Kemudian dikatakan kepadanya, “Sesungguhnya ada yang mampu melakukannya. Dia adalah setan yang bertempat tinggal di laut, dikenal dengan nama Sakhr, jin yang jahat.”

Maka Sulaiman a.s. mencarinya, dan tersebutlah bahwa di tepi laut tersebut terdapat sebuah mata air yang biasa didatangi oleh jin Sakhr untuk minum darinya seminggu-sekali. Lalu Nabi Sulaiman mengeringkan airnya dan menggantinya dengan khamr.

Dan pada hari minumnya, jin Sakhr datang. Ternyata ia menjumpainya telah menjadi khamr, maka ia berkata, “Sesungguhnya airmu ini adalah minuman yang baik, hanya saja engkau akan membuat orang yang penyabar menjadi mabuk dan membuat orang yang bodoh makin bertambah bodoh.”
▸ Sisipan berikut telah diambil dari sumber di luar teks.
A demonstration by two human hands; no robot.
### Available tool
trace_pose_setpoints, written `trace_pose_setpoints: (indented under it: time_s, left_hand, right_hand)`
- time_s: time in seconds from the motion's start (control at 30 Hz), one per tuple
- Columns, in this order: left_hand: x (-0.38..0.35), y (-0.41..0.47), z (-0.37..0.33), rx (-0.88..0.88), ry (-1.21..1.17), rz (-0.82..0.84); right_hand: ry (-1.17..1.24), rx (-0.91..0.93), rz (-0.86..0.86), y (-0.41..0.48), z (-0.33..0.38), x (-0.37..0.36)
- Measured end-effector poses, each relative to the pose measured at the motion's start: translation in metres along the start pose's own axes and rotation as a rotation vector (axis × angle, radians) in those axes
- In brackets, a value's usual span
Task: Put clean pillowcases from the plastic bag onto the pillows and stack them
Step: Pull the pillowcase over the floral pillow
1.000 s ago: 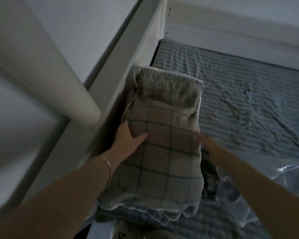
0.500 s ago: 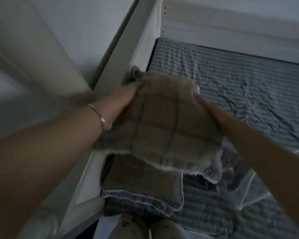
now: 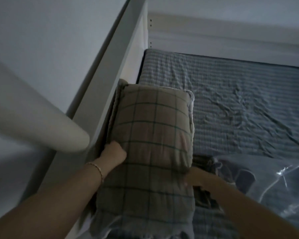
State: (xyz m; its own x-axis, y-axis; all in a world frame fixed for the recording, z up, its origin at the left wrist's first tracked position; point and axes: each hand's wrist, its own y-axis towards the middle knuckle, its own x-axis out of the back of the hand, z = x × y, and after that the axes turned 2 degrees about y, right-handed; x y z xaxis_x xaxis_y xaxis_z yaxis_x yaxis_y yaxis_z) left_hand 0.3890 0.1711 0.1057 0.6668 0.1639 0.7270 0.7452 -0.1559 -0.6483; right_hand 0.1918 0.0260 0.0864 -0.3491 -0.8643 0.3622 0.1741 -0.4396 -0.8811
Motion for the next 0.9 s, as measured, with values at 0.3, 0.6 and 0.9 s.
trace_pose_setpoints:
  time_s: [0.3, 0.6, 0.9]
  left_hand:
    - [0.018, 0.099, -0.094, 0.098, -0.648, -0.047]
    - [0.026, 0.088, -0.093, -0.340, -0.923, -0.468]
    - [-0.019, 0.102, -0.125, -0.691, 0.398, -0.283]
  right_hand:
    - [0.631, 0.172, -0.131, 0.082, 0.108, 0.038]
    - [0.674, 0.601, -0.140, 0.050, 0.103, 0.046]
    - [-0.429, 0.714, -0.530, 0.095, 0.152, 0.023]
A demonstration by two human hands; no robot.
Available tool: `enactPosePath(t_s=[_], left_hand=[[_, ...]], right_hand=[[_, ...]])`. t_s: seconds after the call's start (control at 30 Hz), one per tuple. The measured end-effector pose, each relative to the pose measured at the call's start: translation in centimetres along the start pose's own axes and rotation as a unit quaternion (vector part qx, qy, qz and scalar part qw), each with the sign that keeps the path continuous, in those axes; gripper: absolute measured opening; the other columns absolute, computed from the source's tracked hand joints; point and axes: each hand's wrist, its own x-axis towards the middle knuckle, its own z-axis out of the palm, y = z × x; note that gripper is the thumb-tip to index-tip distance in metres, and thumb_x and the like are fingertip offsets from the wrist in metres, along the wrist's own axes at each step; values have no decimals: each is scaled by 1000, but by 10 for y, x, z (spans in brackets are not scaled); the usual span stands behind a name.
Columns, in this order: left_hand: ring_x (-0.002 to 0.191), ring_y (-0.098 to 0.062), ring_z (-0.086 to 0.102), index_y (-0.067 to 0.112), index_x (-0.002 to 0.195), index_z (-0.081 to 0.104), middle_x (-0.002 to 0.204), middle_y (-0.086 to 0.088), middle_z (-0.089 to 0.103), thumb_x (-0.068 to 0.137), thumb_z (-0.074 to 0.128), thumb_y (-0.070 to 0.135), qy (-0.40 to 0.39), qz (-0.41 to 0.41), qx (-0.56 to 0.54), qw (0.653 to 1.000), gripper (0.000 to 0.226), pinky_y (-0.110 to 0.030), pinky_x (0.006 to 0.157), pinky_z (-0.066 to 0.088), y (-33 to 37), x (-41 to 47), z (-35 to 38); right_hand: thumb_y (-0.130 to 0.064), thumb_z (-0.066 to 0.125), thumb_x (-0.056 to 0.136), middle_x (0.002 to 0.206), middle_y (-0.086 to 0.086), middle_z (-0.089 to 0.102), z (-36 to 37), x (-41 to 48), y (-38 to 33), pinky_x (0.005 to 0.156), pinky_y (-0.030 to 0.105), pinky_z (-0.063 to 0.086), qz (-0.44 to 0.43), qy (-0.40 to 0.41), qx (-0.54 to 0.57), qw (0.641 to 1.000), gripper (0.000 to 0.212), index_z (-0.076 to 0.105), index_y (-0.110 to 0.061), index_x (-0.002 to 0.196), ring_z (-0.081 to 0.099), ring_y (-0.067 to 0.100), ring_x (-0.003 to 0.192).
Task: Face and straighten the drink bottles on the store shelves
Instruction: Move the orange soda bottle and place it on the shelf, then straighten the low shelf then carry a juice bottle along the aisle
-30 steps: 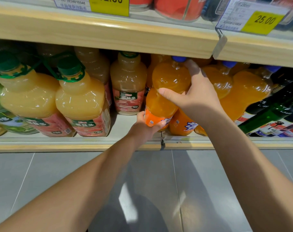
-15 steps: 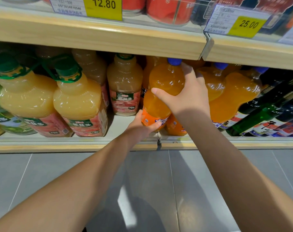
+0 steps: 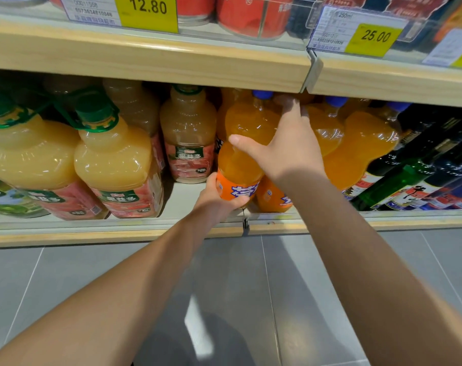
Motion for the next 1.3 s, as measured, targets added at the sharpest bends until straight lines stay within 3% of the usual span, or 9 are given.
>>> enactPosePath(t_s=[0.1, 0.23, 0.43, 0.9, 1.0, 1.07, 1.13, 1.2, 1.3], left_hand=[[110, -16, 54, 38, 141, 33, 124, 12, 53, 70, 86, 46, 9, 5, 15, 1000, 88, -34, 93, 48, 0, 2, 0], [114, -17, 58, 36, 138, 39, 127, 10, 59, 69, 88, 40, -10, 13, 18, 1000, 85, -39, 100, 50, -2, 5, -2], [105, -11, 57, 29, 138, 40, 116, 14, 55, 70, 88, 37, -1, -3, 13, 1000, 84, -26, 85, 44, -6, 4, -5], [110, -18, 62, 36, 122, 44, 119, 9, 62, 77, 83, 38, 9, 19, 63, 998, 60, -37, 95, 54, 6, -17, -9], [95, -5, 58, 31, 117, 49, 99, 25, 55, 80, 81, 31, 18, 68, 143, 987, 49, -15, 74, 51, 17, -44, -21], [93, -5, 55, 25, 114, 58, 93, 30, 50, 85, 76, 21, 43, 96, 207, 973, 35, -6, 65, 46, 25, -68, -32], [104, -8, 56, 23, 133, 50, 110, 22, 56, 82, 79, 25, 21, 88, 252, 963, 59, -5, 80, 43, 40, -95, -45], [130, -21, 47, 13, 149, 34, 141, -3, 51, 79, 81, 31, -2, 54, 292, 955, 86, -25, 102, 41, 60, -123, -59], [139, -27, 37, 16, 153, 28, 150, -12, 40, 80, 78, 39, -10, 47, 376, 925, 91, -35, 111, 32, 100, -166, -86]], right_hand=[[-63, 75, 82, 147, 10, 51, -8, 2, 5, 96, 35, 48, -31, -43, -6, 999, 95, 30, -26, 156, 56, 29, 128], [-76, 75, 71, 141, 8, 54, -8, -2, 0, 93, 37, 49, -9, 6, -32, 999, 97, 41, -29, 149, 55, 29, 127], [-81, 75, 66, 139, 6, 51, 2, -2, -8, 86, 38, 51, 18, 45, -38, 998, 100, 43, -29, 145, 58, 31, 124], [-65, 74, 82, 141, 9, 49, -5, -16, 5, 88, 31, 48, -5, -2, -23, 1000, 95, 35, -18, 155, 56, 27, 123], [-50, 78, 86, 144, 8, 52, -13, -36, 5, 93, 24, 45, -26, 35, 0, 999, 87, 39, -12, 154, 57, 23, 124], [-48, 80, 85, 151, 3, 46, -22, -50, 2, 94, 32, 53, 24, -11, 49, 998, 89, 35, -19, 156, 60, 23, 121], [-49, 79, 86, 148, 1, 45, -33, -65, -3, 81, 38, 56, 44, -73, 33, 996, 86, 33, -25, 155, 65, 25, 110], [-49, 76, 87, 143, 1, 49, -49, -78, -15, 78, 39, 56, 25, -124, 3, 992, 78, 37, -27, 151, 66, 25, 105], [-44, 74, 90, 142, 0, 50, -87, -92, -42, 84, 41, 56, -22, -199, -49, 978, 67, 42, -32, 148, 64, 27, 113]])
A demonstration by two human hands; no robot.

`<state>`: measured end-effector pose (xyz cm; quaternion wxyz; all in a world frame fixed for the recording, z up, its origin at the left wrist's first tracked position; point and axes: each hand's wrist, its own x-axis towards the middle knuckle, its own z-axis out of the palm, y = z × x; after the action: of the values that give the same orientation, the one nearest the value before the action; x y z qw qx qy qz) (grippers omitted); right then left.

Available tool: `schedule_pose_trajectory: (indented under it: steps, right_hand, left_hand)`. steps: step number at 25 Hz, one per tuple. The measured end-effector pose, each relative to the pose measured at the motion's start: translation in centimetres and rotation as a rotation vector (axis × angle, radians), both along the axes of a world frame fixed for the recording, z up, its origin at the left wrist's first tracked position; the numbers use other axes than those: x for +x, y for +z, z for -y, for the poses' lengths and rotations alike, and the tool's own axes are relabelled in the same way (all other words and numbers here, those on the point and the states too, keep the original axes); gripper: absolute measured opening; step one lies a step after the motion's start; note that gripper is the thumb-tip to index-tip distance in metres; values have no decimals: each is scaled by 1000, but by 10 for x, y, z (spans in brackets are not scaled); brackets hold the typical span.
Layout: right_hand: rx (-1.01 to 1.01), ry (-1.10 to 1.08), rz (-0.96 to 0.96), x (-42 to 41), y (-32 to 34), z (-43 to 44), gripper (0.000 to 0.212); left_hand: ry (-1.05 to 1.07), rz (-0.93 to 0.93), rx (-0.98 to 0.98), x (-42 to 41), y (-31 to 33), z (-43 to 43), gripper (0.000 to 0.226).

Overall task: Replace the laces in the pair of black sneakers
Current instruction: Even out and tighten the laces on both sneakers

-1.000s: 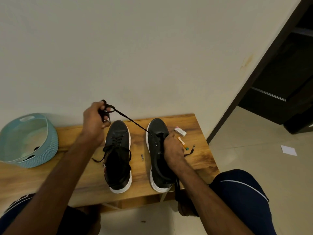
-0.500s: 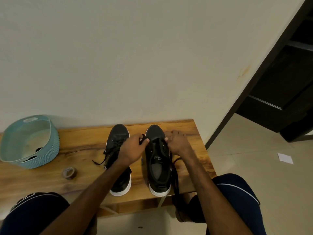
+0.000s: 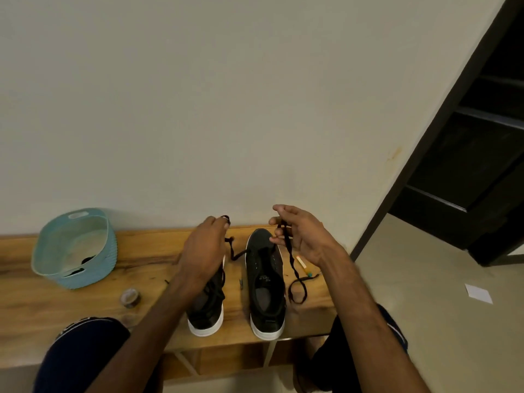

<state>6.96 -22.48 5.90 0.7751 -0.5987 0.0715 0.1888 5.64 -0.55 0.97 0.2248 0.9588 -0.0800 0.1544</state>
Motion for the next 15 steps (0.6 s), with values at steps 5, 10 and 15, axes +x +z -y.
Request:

Setelah minum Sakhr pulang, dan kembali lagi kepadanya setelah merasa kehausan yang sangat. Ia berkata, “Sesungguhnya engkau adalah minuman yang baik, tetapi engkau dapat menjadikan orang yang penyabar mabuk dan menambahkan kebodohan kepada orang yang bodoh.” Lalu Sakhr meminumnya lagi hingga pengaruh khamr menguasai akalnya.

Kemudian diperlihatkan kepadanya cincin Sulaiman, atau cincin itu ditempelkan di antara kedua tulang belikatnya, hingga Sakhr lumpuh dan tunduk.

Disebutkan bahwa letak kesaktian Nabi Sulaiman berada pada cincinnya. Lalu Sakhr dibawa menghadap kepada Nabi Sulaiman a.s, dan Nabi Sulaiman berkata, “Sesungguhnya kami telah diperintahkan untuk membangun rumah ini (Baitul Maqdis), dan dikatakan kepada kami bahwa dalam membangunnya tidak boleh ada suara besi.”

Maka Sakhr mendatangkan telur burung hudhud, lalu meletakkannya di dalam sebuah kotak kaca yang tertutup rapat. Ketika induk burung hudhud itu datang, ia hanya bisa berputar di sekitar peti kaca tersebut; ia dapat melihat telurnya, tetapi tidak dapat mendekatinya. Maka burung hudhud itu pergi dan datang lagi dengan membawa intan, lalu ia mengeratkan intan itu pada kotak kaca dan pecahlah kacanya hingga ia bisa mengerami telurnya. Maka Nabi Sulaiman mengambil intan dan menjadikannya sebagai alat untuk memotong batu-batuan.

Nabi Sulaiman a.s. apabila hendak memasuki kamar kecil atau kamar mandi tidak membawa serta cincinnya itu. Pada suatu hari ia pergi ke tempat mandi, sedangkan setan itu (yakni Sakhr) ikut bersamanya; peristiwa ini terjadi seusai Nabi Sulaiman menggauli salah seorang istrinya.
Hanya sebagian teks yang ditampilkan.